-- Task prompt --
Set every line of the listing down again, keeping it identical.

-- Available data --
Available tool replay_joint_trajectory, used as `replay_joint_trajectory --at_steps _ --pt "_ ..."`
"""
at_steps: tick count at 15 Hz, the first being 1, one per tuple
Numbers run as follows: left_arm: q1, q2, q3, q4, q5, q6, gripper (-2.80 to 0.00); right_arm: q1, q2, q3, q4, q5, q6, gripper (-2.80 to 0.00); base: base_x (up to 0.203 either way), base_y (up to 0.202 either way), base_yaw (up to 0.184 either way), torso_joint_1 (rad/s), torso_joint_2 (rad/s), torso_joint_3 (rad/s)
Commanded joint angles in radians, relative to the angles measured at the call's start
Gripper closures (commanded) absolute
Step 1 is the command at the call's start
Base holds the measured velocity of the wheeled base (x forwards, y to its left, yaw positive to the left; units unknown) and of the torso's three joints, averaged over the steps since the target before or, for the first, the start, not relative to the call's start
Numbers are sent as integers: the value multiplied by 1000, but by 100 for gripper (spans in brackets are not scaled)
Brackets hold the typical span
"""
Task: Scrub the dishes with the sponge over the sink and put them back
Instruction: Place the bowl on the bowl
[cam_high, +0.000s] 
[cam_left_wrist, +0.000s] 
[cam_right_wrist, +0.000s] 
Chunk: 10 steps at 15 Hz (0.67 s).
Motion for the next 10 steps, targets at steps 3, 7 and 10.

-- Task solution --
Available tool replay_joint_trajectory, used as `replay_joint_trajectory --at_steps _ --pt "_ ..."`
"""
at_steps: tick count at 15 Hz, the first being 1, one per tuple
Numbers run as follows: left_arm: q1, q2, q3, q4, q5, q6, gripper (-2.80 to 0.00); right_arm: q1, q2, q3, q4, q5, q6, gripper (-2.80 to 0.00); base: base_x (up to 0.203 either way), base_y (up to 0.202 either way), base_yaw (up to 0.184 either way), torso_joint_1 (rad/s), torso_joint_2 (rad/s), torso_joint_3 (rad/s)
Commanded joint angles in radians, relative to the angles measured at the call's start
Gripper closures (commanded) absolute
Step 1 is the command at the call's start
Base holds the measured velocity of the wheeled base (x forwards, y to its left, yaw positive to the left; units unknown) and of the torso's three joints, averaged over the steps since the target before or, for the first, the start, not relative to the call's start
Numbers are sent as integers: the value multiplied by 1000, but by 100 for gripper (spans in brackets are not scaled)
Brackets hold the typical span
"""
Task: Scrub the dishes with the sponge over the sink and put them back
Instruction: Place the bowl on the bowl
[cam_high, +0.000s] 
[cam_left_wrist, +0.000s] 
[cam_right_wrist, +0.000s] 
Chunk: 10 steps at 15 Hz (0.67 s).
Motion for the next 10 steps, targets at steps 3, 7 and 10.

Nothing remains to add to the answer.